The terrible calamity of the shooting down of the Malaysia Airlines passenger plane in mid-July and the growing conflict between Ukraine’s pro-west government and the Russian-backed separatist forces highlights the real risk of sharply rising energy prices for European consumers.
Key suppliers of energy are becoming increasingly unstable politically. The upsurge of Sunni militia in Iraq threatens to fragment the Iraqi state into sectarian conflict. The conflict between Russian separatists and the Kiev government in Ukraine threatens the natural gas supply to Europe.
Even so, the odds are that global energy prices will not rise much over the next decade or so. Global energy demand grew at an accelerating rate between 1995 and 2005. But since then it has been gradually slowing. In Europe, energy demand is more than 8% below its 2006 peak. The fastest growth will be in the consumption of renewable energy, as it has been from 2010, outstripping nuclear and hydro in the next 20 years. The growth in demand for fossil fuels will be slower than any alternatives – another factor likely to keep a lid on fossil fuel prices.
Countries outside the OECD account for the majority (51%) of global oil consumption and emerging economies accounted for 80% of growth in 2013 and nearly 100% of growth over the past decade. OECD consumption declined by 0.4% last year, the seventh decrease in the past eight. In addition to improvements in fuel efficiency, there has been a secular decline in US gasoline consumption. Demand for energy in transport will fall in the OECD over the next few decades, with the largest rises in demand by source concentrated in emerging economies.
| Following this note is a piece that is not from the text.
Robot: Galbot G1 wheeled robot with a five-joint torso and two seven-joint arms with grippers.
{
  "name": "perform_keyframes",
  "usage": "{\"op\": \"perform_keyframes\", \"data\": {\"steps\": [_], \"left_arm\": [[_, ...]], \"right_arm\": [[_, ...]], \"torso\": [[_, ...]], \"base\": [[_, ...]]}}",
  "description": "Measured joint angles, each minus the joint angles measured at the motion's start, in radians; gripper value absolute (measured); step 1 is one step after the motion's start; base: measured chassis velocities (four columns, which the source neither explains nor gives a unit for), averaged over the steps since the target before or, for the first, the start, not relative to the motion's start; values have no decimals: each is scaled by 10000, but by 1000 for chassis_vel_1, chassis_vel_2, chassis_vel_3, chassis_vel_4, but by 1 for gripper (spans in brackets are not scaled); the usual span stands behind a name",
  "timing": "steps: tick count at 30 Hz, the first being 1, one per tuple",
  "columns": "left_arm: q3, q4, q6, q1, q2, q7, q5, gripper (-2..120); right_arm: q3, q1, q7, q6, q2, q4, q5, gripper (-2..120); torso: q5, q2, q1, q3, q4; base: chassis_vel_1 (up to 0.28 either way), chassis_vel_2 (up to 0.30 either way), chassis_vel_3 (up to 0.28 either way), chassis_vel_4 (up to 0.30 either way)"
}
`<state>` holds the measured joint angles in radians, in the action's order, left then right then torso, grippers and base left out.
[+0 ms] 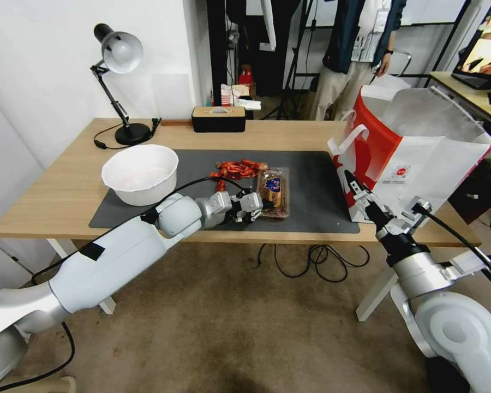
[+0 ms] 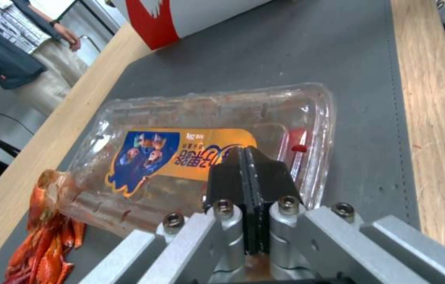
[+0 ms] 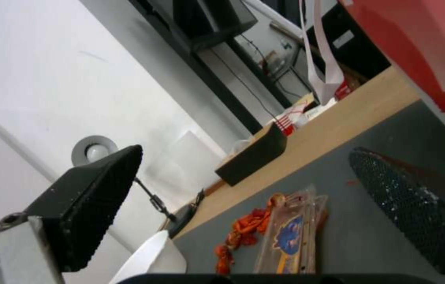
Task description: Close the disposable takeout box, then place it into the delivery bag.
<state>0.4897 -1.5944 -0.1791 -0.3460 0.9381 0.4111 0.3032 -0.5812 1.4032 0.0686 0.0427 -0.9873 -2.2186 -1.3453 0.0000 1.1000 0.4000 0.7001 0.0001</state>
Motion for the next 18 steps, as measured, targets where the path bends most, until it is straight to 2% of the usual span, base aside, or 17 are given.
{"op": "perform_keyframes", "data": {"steps": [7, 9, 13, 15, 18], "left_arm": [[101, 46, -1, 101, 32, -95, 79, 0], [186, 104, -3, 156, 59, -139, 84, 0], [227, 164, 2, 179, 83, -192, 163, 0], [255, 234, 15, 205, 98, -217, 200, 0], [255, 282, 24, 213, 117, -227, 202, 0]], "right_arm": [[549, -780, 230, 232, 525, 465, -593, 100], [1333, -1492, 449, 485, 842, 924, -795, 100], [2013, -2089, 730, 627, 900, 1249, -845, 100], [2656, -2749, 1121, 899, 903, 1548, -945, 100], [3061, -3341, 1586, 1110, 904, 1772, -1079, 100]], "torso": [[1, 0, -1, 0, -2], [0, 0, 0, 0, -2], [0, 0, -1, 0, 0], [0, 0, 0, 0, -1], [0, 0, 0, 1, 0]], "base": [[0, 0, 0, 0], [0, 0, 0, 0], [0, 0, 0, 0], [0, 0, 0, 0], [0, 0, 0, 0]]}}
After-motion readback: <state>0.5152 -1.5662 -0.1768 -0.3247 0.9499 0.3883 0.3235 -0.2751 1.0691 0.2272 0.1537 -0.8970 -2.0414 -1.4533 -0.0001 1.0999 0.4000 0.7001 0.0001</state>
In the OECD, an aging baby-boomer population is leaving the workforce. There is a growing trend toward a portable workplace and the ability to work from home. Social media has provided powerful alternatives to face-to-face interaction requiring transportation. Young adults drive less and there is accelerating urban population growth, which reduces the per-capita dependence on gasoline.
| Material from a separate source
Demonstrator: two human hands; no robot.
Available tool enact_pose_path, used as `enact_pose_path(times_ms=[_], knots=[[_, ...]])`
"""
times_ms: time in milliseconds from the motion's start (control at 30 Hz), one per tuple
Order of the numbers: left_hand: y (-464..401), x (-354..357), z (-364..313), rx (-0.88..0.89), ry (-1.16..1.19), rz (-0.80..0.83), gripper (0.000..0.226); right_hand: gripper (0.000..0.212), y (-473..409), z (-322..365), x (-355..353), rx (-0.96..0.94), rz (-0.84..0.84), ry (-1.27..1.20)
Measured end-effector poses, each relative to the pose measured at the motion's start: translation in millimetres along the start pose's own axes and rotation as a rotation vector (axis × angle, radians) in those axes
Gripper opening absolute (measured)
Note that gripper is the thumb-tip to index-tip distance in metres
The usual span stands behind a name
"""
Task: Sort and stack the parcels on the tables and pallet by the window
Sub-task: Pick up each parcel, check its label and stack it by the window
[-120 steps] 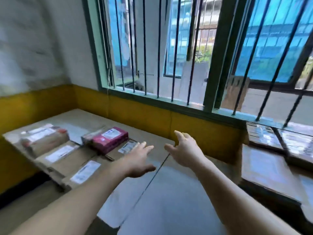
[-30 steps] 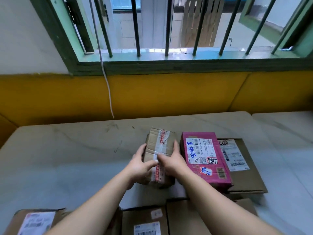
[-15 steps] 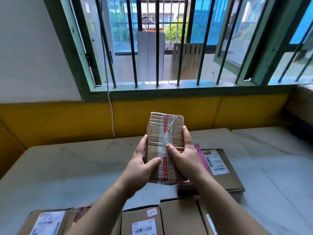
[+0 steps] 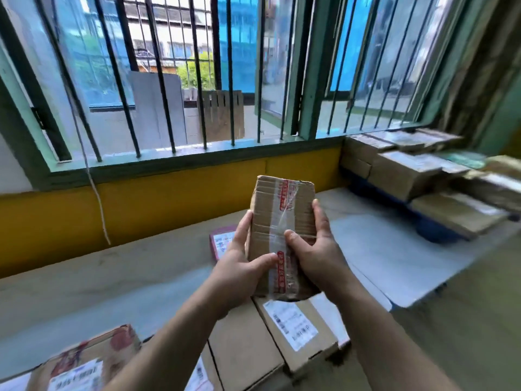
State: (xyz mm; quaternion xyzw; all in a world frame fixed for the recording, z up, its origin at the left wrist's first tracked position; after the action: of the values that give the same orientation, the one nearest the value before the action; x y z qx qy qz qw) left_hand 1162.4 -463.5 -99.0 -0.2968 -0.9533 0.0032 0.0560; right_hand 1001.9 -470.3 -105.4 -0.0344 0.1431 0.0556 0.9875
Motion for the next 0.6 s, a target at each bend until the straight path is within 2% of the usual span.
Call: enact_pose_path(times_ms=[167, 400, 600], knots=[[-43, 101, -2, -0.033, -0.021, 0.139, 0.084, 0.081, 57, -15, -100, 0.032, -0.159, -0.006], [-122, 310, 28, -0.003, -0.056, 0.358, 0.078, 0.082, 177, -58, -286, 0.169, -0.463, 0.048], [-165, 448, 51, -0.019, -0.105, 0.565, 0.08, 0.082, 266, -89, -396, 0.263, -0.646, 0.095]])
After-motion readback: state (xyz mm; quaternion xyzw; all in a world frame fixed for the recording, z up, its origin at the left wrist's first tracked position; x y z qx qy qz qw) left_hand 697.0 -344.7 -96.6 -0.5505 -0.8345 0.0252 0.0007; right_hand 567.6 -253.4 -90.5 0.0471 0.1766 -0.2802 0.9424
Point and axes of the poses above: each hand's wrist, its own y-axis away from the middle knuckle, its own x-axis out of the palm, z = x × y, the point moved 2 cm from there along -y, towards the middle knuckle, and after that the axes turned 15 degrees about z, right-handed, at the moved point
There is also great potential for reducing energy intensity in the economies of China and India. Conservation measures include reducing transmission and distribution losses, using more energy-efficient appliances and stricter emission standards for vehicles.
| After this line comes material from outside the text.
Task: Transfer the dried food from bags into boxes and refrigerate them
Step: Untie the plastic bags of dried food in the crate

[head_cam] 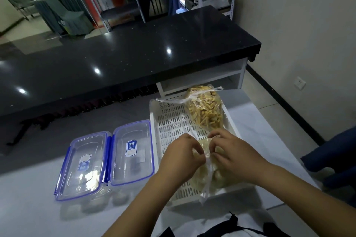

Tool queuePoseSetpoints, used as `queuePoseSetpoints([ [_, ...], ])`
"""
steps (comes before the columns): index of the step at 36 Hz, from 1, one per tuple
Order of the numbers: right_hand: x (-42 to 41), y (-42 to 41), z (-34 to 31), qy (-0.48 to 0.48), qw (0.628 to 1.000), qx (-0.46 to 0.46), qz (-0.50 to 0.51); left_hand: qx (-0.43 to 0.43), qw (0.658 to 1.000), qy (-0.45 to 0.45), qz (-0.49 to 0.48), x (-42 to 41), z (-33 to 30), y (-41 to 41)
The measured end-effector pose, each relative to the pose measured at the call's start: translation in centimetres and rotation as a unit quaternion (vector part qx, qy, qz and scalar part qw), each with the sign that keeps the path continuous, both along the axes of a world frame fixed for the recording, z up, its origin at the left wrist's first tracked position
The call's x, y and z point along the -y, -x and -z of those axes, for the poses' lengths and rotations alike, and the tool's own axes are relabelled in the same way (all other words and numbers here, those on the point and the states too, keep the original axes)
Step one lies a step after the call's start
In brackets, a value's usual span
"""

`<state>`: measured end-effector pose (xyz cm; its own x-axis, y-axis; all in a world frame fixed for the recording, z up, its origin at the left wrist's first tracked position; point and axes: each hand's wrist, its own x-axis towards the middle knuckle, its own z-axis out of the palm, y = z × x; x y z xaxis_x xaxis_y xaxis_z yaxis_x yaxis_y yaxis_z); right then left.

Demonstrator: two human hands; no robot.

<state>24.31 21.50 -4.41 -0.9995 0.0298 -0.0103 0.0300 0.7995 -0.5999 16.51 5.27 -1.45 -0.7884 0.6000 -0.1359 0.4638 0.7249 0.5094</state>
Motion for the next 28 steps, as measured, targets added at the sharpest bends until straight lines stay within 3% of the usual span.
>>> queuePoseSetpoints([
  [7, -0.3, 0.2, 0.2, -0.027, 1.0, 0.01, -0.011, -0.04, 0.999, 0.0, 0.017, 0.1, 0.4, 0.2],
  [14, -0.9, 0.1, -0.1, 0.015, 1.0, 0.014, -0.016, -0.045, 0.997, 0.022, 0.057, 0.6, 0.5, 0.2],
  [28, -0.1, 0.5, -0.1, -0.083, 0.993, -0.019, -0.077, -0.078, 0.992, -0.006, 0.103, 2.1, 1.0, -0.3],
])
There has been a revolution in global energy output in the last five years. It has been driven by what is called unconventional oil and gas extraction, shale fracking. The biggest proven reserves of shale oil and shale gas are found in the US, where its share of energy output has dramatically increased. In the US, fracking now accounts for 40% of domestic gas production and 30% of oil production. US crude production is rising for the first time since 1970. Production has rocketed back to near 9 million barrels a day, levels not seen since the mid-1980s. North America will contribute 50% of global oil output growth over the next five years. The US will achieve self-sufficiency and end its energy trade deficit.
|EU shale gas reserves|
|Source: Poyry Management Consultants|
However, there are risks. Shale extraction has also been subject to environmental resistance. The Netherlands and Germany have already suspended extraction; France and Bulgaria have a complete ban. Only Poland is in production, with 63 wells completed. There’s a huge variation in estimates of what’s there and what’s technically recoverable. The estimates for Poland vary by four to one and early drilling there has been beset by problems – partly due to over-regulation. If you believe some international agency estimates, Poland could hold 30% of total EU shale gas reserves; if you don’t, it’s less than 10%.
So, even though Europe could free itself from Russian energy sources in principle, in reality such an outcome is unlikely. Europe’s reliance on imports will increase even if new shale production is greater than currently forecast. That’s because neither Europe’s own shale production, nor US imports will come on line sufficiently and speedily enough.
If Europe could extract 15% of its proven reserves by 2050, it could lower its gas and electricity prices by 6% to 14%. But to bring about a complete change in the energy structure for Europe would cost $215 billion over the next four years and such investment is not in place. So European consumers will not benefit much from domestic shale production and will face higher energy prices than the US over the next decade or more.